• _WHAT TO PRODUCE_
Beneath this line is the data. Output exactly the lines from the line with "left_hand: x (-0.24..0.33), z" to the line with "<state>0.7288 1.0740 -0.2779", both ends included, and nothing more.

-- SUPPLIED DATA follows --

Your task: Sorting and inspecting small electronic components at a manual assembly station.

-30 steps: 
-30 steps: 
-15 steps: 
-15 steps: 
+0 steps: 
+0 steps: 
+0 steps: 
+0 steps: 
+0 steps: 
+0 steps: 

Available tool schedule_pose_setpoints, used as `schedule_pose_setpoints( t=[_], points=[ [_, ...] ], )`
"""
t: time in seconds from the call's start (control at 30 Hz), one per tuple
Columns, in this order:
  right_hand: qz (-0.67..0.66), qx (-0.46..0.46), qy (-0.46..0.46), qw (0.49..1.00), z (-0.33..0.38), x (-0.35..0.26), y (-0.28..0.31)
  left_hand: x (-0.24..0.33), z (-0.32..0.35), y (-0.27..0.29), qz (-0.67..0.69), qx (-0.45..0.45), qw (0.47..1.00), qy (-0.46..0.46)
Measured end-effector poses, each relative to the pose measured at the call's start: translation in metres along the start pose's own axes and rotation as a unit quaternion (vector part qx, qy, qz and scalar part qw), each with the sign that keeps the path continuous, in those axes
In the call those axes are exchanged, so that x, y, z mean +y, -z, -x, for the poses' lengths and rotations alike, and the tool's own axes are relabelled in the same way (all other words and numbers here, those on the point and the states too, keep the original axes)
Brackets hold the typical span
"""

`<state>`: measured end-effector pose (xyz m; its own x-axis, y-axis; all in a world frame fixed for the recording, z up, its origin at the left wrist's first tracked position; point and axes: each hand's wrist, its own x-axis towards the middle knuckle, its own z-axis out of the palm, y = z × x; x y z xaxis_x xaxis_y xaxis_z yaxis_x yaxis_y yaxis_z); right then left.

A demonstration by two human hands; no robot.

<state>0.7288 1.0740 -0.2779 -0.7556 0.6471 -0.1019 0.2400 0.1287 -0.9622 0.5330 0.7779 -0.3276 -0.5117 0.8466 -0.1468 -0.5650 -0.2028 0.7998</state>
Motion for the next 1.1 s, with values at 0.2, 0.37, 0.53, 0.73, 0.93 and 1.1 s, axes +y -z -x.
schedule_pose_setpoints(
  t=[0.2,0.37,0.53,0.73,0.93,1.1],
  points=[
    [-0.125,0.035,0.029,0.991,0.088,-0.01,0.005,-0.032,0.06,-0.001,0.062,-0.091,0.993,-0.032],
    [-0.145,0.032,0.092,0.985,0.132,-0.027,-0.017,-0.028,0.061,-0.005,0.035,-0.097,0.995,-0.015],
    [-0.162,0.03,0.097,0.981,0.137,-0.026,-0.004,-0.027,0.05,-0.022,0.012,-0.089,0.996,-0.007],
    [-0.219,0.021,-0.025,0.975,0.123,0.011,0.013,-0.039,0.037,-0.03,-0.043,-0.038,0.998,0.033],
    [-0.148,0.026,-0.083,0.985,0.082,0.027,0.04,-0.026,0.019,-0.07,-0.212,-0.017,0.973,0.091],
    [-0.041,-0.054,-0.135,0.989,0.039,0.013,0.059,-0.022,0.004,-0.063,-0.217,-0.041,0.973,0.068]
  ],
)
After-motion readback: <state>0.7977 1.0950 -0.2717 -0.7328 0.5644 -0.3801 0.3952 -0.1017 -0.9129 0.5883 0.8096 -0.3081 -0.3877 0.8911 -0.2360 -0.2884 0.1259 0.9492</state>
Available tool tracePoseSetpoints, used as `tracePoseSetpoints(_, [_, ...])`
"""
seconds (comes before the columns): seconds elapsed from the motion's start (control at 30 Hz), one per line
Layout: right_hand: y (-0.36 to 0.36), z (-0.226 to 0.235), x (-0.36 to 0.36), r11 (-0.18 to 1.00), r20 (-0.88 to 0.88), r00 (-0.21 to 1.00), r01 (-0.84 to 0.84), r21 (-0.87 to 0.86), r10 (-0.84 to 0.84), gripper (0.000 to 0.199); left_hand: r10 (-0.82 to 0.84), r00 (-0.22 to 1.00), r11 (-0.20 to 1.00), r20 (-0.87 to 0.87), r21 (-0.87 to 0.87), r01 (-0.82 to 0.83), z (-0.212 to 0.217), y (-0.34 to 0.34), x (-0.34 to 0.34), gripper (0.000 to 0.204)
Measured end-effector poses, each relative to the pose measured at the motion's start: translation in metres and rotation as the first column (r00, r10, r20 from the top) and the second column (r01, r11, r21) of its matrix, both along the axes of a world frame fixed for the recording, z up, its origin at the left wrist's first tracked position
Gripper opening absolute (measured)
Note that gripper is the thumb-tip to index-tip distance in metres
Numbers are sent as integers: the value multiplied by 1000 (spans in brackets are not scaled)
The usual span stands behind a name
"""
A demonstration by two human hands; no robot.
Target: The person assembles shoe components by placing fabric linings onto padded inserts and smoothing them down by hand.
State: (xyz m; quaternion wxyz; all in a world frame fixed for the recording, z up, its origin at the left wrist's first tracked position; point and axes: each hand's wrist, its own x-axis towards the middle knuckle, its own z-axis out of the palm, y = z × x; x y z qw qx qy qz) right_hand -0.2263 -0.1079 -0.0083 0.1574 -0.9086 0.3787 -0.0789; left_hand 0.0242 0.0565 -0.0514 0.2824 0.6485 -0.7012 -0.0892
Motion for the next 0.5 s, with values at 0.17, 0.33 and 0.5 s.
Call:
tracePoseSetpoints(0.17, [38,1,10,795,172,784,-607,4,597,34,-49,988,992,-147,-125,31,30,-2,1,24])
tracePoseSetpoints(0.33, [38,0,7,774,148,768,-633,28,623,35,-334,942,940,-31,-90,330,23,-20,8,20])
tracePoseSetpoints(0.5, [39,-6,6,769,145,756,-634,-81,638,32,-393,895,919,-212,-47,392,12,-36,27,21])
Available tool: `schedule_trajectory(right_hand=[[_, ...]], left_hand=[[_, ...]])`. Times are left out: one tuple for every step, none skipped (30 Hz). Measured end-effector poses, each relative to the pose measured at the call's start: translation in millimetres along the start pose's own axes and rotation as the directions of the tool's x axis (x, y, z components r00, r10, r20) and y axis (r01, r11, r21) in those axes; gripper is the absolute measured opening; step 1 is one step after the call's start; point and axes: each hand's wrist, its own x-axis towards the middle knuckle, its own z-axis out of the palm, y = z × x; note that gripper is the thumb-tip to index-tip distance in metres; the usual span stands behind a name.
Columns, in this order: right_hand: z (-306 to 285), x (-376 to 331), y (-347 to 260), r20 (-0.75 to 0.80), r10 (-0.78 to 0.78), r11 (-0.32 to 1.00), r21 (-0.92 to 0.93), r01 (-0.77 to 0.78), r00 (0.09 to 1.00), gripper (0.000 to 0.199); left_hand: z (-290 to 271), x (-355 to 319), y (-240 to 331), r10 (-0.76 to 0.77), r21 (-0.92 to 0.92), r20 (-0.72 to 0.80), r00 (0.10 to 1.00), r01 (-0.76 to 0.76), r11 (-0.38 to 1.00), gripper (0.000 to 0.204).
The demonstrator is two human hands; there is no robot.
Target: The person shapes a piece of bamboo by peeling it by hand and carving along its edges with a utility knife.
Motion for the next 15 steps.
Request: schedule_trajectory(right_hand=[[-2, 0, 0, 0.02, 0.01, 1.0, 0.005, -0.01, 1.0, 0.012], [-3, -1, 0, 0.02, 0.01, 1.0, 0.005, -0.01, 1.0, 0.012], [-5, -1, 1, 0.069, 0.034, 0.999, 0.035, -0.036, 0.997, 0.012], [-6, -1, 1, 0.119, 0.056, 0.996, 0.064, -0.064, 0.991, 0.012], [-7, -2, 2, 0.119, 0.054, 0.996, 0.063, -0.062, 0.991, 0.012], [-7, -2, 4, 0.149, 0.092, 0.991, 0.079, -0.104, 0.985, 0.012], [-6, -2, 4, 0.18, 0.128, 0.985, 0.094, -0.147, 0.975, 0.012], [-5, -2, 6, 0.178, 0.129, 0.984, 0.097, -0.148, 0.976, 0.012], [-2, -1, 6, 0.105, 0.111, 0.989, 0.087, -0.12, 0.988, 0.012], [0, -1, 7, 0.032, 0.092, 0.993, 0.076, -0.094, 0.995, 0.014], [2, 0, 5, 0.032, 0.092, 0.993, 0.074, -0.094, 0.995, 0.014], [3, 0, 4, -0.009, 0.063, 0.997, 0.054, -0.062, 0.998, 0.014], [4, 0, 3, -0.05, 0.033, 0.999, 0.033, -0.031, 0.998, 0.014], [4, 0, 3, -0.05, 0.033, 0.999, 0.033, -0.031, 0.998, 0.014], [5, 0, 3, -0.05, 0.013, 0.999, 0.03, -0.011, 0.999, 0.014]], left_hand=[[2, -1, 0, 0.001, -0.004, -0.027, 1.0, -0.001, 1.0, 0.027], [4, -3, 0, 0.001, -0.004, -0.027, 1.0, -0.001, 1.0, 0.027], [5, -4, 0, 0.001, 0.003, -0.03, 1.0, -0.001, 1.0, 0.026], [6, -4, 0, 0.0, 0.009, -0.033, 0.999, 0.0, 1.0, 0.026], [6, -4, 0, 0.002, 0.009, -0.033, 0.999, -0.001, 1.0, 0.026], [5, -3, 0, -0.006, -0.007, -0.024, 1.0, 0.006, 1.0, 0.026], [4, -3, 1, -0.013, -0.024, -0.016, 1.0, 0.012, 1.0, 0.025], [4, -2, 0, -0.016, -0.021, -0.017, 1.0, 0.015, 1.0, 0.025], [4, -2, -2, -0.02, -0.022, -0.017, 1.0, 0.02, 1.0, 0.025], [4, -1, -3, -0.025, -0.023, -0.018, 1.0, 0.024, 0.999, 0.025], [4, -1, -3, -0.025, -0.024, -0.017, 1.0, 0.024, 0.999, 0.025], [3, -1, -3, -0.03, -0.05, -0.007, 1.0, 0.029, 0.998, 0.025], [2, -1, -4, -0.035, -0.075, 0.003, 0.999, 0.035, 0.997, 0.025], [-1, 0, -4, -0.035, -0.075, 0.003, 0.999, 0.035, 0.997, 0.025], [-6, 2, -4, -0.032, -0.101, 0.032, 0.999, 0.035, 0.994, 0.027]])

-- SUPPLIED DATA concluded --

• _RESPONSE TO THIS EXERCISE_
  left_hand: x (-0.24..0.33), z (-0.32..0.35), y (-0.27..0.29), qz (-0.67..0.69), qx (-0.45..0.45), qw (0.47..1.00), qy (-0.46..0.46)
Measured end-effector poses, each relative to the pose measured at the call's start: translation in metres along the start pose's own axes and rotation as a unit quaternion (vector part qx, qy, qz and scalar part qw), each with the sign that keeps the path continuous, in those axes
In the call those axes are exchanged, so that x, y, z mean +y, -z, -x, for the poses' lengths and rotations alike, and the tool's own axes are relabelled in the same way (all other words and numbers here, those on the point and the states too, keep the original axes)
Brackets hold the typical span
"""

`<state>`: measured end-effector pose (xyz m; its own x-axis, y-axis; all in a world frame fixed for the recording, z up, its origin at the left wrist's first tracked position; point and axes: each hand's wrist, its own x-axis towards the middle knuckle, its own z-axis out of the palm, y = z × x; x y z xaxis_x xaxis_y xaxis_z yaxis_x yaxis_y yaxis_z); right then left.

A demonstration by two human hands; no robot.

<state>0.7288 1.0740 -0.2779 -0.7556 0.6471 -0.1019 0.2400 0.1287 -0.9622 0.5330 0.7779 -0.3276 -0.5117 0.8466 -0.1468 -0.5650 -0.2028 0.7998</state>

No further output is needed.